▸ **GIVEN MATERIAL**
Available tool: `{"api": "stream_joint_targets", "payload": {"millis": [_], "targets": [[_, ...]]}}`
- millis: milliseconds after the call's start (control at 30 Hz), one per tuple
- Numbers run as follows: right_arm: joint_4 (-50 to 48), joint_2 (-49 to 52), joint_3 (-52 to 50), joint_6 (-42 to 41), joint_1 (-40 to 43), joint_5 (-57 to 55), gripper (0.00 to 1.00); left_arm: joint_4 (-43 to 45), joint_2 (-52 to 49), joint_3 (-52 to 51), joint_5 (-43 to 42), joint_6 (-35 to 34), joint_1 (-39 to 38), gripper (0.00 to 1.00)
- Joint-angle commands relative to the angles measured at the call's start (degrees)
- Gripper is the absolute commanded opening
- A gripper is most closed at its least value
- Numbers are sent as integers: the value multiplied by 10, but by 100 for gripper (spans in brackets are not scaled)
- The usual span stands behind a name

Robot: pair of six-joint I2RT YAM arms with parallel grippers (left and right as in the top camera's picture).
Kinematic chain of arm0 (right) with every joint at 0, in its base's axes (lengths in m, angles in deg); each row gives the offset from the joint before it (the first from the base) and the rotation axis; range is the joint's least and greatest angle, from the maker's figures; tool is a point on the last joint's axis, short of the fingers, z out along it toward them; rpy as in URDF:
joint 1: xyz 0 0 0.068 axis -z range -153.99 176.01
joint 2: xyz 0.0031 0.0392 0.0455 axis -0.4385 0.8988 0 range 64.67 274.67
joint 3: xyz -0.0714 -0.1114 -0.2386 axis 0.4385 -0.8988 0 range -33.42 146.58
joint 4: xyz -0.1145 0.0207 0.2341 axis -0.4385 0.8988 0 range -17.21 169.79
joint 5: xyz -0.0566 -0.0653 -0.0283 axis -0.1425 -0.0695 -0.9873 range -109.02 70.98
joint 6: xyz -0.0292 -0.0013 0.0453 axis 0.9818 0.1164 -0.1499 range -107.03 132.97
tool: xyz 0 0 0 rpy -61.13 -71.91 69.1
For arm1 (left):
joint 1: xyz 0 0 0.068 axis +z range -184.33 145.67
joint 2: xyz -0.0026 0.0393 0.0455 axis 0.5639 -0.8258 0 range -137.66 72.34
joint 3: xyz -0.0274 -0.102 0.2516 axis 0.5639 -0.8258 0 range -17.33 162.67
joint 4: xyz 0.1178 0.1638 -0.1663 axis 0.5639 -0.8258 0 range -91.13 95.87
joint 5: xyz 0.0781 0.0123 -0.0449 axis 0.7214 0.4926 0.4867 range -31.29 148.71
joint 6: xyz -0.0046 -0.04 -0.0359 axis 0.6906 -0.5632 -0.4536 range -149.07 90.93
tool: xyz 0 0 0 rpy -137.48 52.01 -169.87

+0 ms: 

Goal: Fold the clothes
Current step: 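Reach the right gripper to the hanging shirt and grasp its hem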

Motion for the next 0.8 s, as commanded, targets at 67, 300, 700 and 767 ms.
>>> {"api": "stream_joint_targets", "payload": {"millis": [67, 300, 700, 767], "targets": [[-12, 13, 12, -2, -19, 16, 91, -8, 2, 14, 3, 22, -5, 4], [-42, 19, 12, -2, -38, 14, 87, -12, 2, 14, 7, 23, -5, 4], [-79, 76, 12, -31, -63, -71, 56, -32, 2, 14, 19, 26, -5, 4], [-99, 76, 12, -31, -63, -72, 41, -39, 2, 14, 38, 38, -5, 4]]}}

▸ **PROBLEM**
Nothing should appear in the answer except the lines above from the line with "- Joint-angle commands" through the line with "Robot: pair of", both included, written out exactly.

▸ **RESULT FOR THIS TASK**
- Joint-angle commands relative to the angles measured at the call's start (degrees)
- Gripper is the absolute commanded opening
- A gripper is most closed at its least value
- Numbers are sent as integers: the value multiplied by 10, but by 100 for gripper (spans in brackets are not scaled)
- The usual span stands behind a name

Robot: pair of six-joint I2RT YAM arms with parallel grippers (left and right as in the top camera's picture).

The output given is complete.